High-dimensional Inference and FDR Control for Simulated Markov Random
Fields
- URL: http://arxiv.org/abs/2202.05612v3
- Date: Sat, 20 Jan 2024 03:21:05 GMT
- Title: High-dimensional Inference and FDR Control for Simulated Markov Random
Fields
- Authors: Haoyu Wei, Xiaoyu Lei, Yixin Han, Huiming Zhang
- Abstract summary: This article explores statistical inference for simulated Markov random fields in high-dimensional settings.
We introduce a methodology based on Maximum Chain Monte Carlo Likelihood Estimation with Elastic-net regularization.

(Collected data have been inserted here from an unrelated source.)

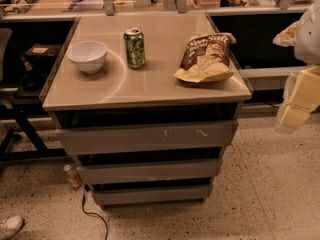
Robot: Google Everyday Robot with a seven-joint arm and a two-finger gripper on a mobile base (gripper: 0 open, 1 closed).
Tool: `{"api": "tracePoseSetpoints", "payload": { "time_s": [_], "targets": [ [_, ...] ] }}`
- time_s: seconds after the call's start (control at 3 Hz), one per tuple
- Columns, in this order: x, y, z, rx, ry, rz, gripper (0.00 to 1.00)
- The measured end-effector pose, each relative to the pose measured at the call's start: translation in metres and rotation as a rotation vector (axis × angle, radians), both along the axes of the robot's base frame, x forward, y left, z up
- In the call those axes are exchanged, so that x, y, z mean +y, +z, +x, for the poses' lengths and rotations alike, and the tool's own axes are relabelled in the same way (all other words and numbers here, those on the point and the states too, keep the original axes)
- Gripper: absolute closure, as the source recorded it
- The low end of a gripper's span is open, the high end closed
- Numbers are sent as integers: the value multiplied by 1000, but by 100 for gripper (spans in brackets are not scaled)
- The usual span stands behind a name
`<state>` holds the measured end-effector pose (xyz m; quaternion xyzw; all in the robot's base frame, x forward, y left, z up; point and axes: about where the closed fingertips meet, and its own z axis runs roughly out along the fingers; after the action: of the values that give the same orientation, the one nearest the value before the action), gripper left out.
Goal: Open middle drawer
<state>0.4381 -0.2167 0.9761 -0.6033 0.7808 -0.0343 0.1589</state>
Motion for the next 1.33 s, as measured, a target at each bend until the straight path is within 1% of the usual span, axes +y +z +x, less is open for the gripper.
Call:
{"api": "tracePoseSetpoints", "payload": {
  "time_s": [0.33,0.67,1.0,1.33],
  "targets": [
    [0,0,0,0,0,0,0],
    [2,-10,-6,6,1,5,0],
    [10,-44,-20,47,-4,36,0],
    [20,-98,-33,129,-11,60,0]
  ]
}}
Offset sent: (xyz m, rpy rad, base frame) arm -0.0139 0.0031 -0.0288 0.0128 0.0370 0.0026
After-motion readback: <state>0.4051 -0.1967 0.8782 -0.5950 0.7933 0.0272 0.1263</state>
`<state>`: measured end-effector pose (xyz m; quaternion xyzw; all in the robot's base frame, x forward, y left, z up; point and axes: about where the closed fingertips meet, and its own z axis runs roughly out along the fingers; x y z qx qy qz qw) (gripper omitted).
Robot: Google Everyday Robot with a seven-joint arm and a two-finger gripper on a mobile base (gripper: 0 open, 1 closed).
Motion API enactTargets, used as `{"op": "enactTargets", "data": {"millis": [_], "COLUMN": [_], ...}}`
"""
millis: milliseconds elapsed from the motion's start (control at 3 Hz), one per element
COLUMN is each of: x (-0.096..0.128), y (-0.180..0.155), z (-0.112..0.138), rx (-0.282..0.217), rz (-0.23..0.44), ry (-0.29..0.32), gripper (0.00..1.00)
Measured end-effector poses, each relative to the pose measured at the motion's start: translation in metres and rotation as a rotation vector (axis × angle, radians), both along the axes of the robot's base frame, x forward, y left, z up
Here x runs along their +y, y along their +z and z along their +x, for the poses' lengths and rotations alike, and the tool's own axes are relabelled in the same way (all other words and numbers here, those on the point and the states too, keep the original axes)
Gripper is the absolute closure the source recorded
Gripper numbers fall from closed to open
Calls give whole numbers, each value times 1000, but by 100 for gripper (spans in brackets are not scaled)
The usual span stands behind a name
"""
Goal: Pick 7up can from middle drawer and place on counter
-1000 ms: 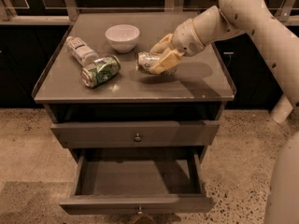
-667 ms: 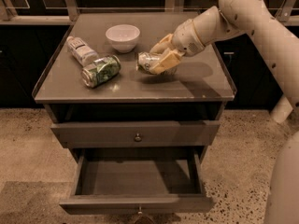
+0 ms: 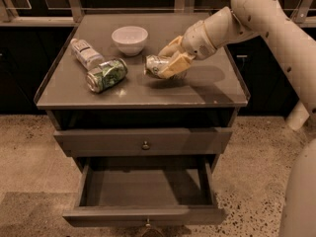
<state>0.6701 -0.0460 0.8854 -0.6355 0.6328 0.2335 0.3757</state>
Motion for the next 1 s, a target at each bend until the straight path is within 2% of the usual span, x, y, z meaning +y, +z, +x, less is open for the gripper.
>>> {"op": "enactTargets", "data": {"millis": [333, 667, 1000], "x": [0, 0, 0], "y": [0, 0, 0], "z": [0, 0, 0], "rx": [0, 0, 0], "rz": [0, 0, 0], "ry": [0, 0, 0], "gripper": [11, 0, 0]}}
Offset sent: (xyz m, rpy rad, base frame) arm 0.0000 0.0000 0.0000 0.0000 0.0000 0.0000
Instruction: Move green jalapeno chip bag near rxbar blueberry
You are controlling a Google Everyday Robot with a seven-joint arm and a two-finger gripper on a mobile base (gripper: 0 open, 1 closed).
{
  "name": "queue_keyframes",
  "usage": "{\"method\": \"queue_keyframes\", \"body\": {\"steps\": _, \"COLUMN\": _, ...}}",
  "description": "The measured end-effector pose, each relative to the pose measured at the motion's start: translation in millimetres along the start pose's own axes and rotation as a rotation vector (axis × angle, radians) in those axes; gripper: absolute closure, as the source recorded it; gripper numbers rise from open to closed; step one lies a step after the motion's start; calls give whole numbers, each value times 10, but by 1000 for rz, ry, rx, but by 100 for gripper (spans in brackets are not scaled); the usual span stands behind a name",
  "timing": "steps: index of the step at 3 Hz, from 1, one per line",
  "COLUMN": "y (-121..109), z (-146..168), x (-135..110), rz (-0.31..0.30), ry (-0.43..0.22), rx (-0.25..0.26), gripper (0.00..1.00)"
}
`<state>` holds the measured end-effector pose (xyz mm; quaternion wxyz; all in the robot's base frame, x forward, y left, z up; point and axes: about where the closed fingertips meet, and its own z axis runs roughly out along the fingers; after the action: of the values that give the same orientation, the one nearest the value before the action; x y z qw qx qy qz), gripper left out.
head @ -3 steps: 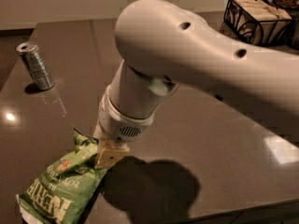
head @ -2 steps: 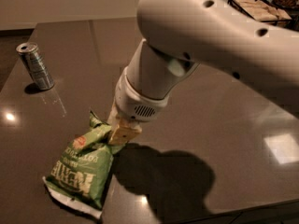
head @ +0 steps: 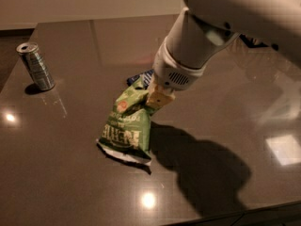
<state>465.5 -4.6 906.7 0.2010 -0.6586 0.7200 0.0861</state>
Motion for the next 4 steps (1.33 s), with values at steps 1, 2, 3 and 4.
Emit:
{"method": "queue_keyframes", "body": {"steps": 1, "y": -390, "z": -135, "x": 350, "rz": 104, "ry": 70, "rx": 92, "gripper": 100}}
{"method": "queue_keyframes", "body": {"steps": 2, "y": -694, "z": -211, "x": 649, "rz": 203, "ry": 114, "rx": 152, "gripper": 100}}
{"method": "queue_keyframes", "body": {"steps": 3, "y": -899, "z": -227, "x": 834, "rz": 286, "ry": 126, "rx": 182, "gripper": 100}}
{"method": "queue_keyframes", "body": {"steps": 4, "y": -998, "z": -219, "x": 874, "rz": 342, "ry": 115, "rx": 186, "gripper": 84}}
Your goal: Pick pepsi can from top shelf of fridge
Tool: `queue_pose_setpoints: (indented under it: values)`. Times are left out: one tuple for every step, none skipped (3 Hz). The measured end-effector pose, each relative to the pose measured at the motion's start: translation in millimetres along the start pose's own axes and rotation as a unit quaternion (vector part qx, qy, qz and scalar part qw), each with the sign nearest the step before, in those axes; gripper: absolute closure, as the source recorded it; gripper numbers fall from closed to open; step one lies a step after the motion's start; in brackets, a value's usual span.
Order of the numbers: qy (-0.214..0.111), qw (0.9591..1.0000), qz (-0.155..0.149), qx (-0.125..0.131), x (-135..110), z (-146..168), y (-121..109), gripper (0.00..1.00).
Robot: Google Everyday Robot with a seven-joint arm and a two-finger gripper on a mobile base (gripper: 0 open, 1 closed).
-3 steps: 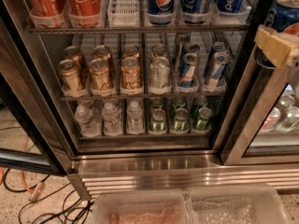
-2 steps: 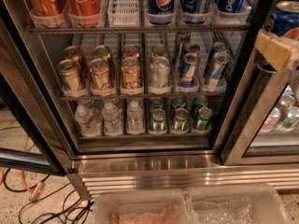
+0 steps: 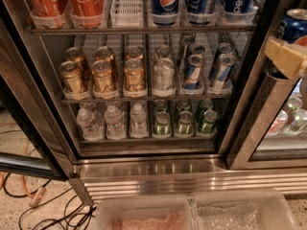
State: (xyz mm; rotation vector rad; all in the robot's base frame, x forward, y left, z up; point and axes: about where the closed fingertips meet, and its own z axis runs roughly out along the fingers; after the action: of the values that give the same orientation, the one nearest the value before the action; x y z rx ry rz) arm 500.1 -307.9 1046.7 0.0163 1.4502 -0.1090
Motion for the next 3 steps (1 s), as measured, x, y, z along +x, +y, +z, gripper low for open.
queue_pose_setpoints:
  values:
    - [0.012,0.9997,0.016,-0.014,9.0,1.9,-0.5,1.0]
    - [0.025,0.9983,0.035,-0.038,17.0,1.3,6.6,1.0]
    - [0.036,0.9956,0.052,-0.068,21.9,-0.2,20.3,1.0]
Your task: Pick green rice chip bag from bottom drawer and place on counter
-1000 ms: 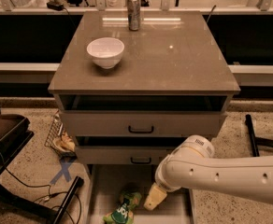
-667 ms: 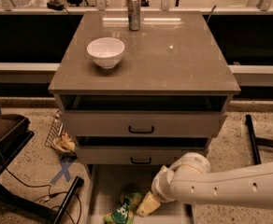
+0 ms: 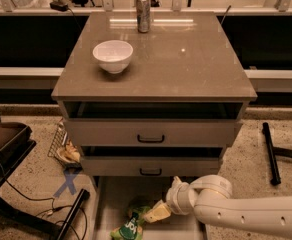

- Score: 1.9458156037869137
- License: http://creativecommons.org/licenses/by/4.0/
- Abstract: Identifying important features linked to a response variable is a fundamental
task in various scientific domains. This article explores statistical inference
for simulated Markov random fields in high-dimensional settings. We introduce a
methodology based on Markov Chain Monte Carlo Maximum Likelihood Estimation
(MCMC-MLE) with Elastic-net regularization. Under mild conditions on the MCMC
method, our penalized MCMC-MLE method achieves $\ell_{1}$-consistency. We
propose a decorrelated score test, establishing both its asymptotic normality
and that of a one-step estimator, along with the associated confidence
interval. Furthermore, we construct two false discovery rate control procedures
via the asymptotic behaviors for both p-values and e-values. Comprehensive
numerical simulations confirm the theoretical validity of the proposed methods.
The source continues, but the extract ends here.